The Japan Atomic Energy Agency used an unmanned helicopter to crack a missing piece of the puzzle regarding radiation contamination close to the wrecked Fukushima No. 1 nuclear power plant.
The Japan Atomic Energy Agency used an unmanned helicopter to crack a missing piece of the puzzle regarding radiation contamination close to the wrecked Fukushima No. 1 nuclear power plant.
It has finally come up with the first detailed study of radiation levels within a 3-kilometer radius of the center of the plant. The zone has been inaccessible to scientists because of the three reactor meltdowns triggered by the 2011 earthquake and tsunami disaster.
The JAEA measured radiation levels within 3 km of the stricken plant between August and October last year, and detected readings of more than 19 microsieverts per hour south and west of the nuclear plant.
The government-affiliated research body said radiation levels remained relatively high northwest of the facility as well.
It also investigated radiation levels above ground within an 80-km radius of the plant, and found that the extent of contamination has fallen 36 percent from a previous survey.
The agency regularly complied contamination maps inside an 80-km radius of the plant based on cumulative doses at 10,000 locations.
As of last December, cumulative doses in the area had declined by 36 percent from June 2011. This was largely due to a sharp decrease in levels of cesium-134, which has a half-life of two years, according to the JAEA.
The research institute said 29 percentage points of the observed 36-percent fall in cumulative doses was due to the decrease in cesium-134 levels, while cumulative doses declined a further 8 points because rain washed away radioactive substances on the ground and helped them seep into the soil.

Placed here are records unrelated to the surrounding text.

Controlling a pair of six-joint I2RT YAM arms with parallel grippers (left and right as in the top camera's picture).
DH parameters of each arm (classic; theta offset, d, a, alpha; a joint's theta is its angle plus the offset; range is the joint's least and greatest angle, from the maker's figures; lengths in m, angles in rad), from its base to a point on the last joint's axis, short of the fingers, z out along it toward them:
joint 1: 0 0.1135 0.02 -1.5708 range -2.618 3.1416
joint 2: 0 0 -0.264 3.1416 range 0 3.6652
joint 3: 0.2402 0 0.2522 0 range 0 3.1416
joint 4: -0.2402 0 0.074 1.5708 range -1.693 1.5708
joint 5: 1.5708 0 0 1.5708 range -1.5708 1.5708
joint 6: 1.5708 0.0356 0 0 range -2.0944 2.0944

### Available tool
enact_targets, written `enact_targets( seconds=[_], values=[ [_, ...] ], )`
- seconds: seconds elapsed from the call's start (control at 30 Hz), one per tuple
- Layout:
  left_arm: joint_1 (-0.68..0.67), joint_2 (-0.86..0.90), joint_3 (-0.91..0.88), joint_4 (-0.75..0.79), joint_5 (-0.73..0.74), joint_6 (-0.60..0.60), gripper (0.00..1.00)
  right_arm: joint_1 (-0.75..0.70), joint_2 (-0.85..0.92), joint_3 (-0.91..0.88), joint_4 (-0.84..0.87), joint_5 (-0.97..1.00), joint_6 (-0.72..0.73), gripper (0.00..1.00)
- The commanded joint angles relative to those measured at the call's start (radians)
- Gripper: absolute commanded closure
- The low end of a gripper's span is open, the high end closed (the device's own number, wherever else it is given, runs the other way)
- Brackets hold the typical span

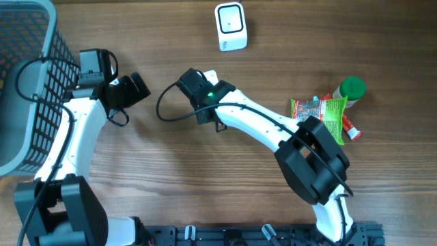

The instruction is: Scan the item barcode

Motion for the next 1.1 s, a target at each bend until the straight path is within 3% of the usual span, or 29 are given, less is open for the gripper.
enact_targets(
  seconds=[0.0,0.43,0.77,1.07],
  values=[
    [0.004,0.003,0.003,0.001,-0.002,0.005,0.0,0.0,0.029,-0.026,0.006,0.034,-0.021,0.73],
    [0.004,0.003,0.003,0.001,-0.002,0.005,0.0,0.001,0.03,-0.05,0.01,0.062,-0.017,0.73],
    [0.004,0.003,0.003,0.001,-0.002,0.005,0.0,0.002,0.03,-0.108,0.047,0.062,-0.019,0.62],
    [0.004,0.003,0.003,0.001,-0.002,0.005,0.0,0.002,0.03,-0.11,0.031,0.034,-0.021,0.62]
  ],
)
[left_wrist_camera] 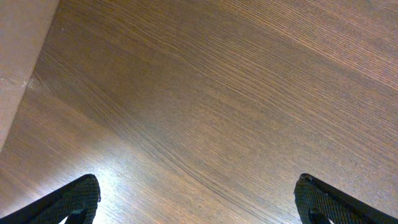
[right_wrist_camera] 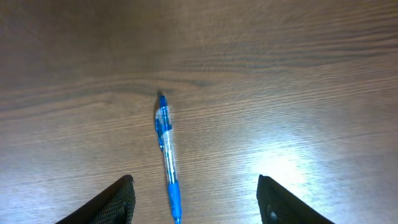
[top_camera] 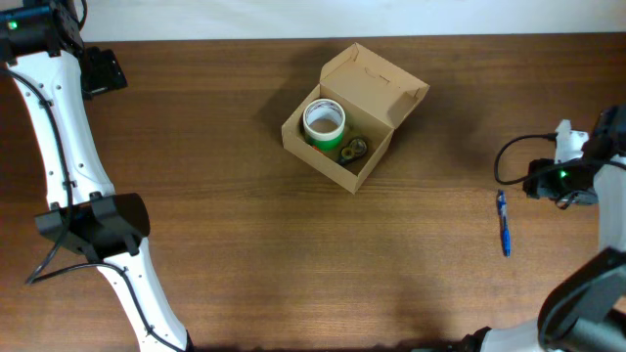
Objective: Pack container
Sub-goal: 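Move the right gripper down and grasp the blue pen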
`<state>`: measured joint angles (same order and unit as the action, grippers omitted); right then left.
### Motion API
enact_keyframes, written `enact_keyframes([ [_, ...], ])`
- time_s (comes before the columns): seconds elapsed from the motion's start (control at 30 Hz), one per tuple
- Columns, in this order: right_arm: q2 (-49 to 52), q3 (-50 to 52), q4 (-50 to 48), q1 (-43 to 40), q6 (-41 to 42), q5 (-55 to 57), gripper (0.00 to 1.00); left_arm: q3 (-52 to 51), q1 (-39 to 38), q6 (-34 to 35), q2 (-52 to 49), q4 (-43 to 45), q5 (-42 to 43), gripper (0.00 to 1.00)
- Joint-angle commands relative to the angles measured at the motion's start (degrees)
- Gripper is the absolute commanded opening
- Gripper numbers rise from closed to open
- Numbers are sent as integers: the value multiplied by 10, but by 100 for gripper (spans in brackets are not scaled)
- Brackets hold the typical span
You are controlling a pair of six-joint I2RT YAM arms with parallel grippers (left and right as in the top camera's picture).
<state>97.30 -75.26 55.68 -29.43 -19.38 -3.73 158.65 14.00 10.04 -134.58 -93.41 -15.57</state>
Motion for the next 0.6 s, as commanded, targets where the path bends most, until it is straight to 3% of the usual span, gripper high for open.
enact_keyframes([
  [0.0, 37, 0, -2, -1, -16, 22, 64, -4, 2, -3, 5, 1, 2, 100],
  [0.57, 84, 3, 11, 71, -42, 52, 64, -4, 2, -3, 5, 1, 2, 100],
])
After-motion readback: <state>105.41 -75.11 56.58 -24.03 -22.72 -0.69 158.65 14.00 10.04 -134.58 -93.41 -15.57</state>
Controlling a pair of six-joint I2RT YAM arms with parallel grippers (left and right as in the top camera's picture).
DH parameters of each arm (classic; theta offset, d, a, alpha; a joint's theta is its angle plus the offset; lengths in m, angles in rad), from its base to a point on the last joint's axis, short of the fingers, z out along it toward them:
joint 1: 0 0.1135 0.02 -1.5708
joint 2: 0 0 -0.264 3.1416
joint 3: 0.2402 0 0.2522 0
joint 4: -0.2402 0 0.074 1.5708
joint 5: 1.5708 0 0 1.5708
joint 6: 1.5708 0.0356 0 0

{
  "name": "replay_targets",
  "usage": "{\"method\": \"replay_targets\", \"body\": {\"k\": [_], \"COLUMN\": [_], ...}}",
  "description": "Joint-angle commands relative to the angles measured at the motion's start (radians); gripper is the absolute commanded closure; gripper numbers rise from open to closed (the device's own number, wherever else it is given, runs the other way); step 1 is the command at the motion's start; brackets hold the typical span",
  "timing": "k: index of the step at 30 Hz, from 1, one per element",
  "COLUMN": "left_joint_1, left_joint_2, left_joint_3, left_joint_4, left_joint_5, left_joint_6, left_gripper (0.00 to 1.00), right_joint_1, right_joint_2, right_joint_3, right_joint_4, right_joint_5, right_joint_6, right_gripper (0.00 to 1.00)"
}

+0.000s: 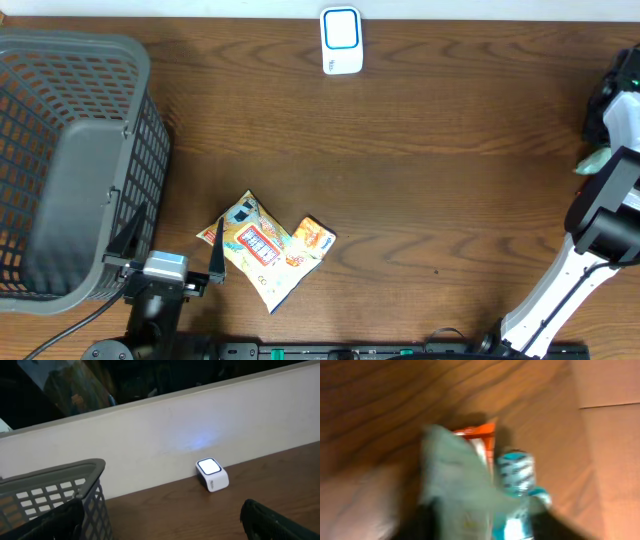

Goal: Scan the item barcode
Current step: 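Carry the mint-green pack to the right table edge and release it, then reach the right gripper to the small orange packet and grasp it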

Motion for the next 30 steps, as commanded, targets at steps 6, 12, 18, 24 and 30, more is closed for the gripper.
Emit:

However, annual radiation levels of 1 millisievert or more were detected in 60 percent of the area.
Cumulative doses on streets among houses and other buildings decreased to 35 percent of the previous measurement, although cumulative doses on roads in forest areas fell to 44 percent of the previous survey. That is apparently because decontamination work has been more intensively carried out in residential areas than in woodland regions.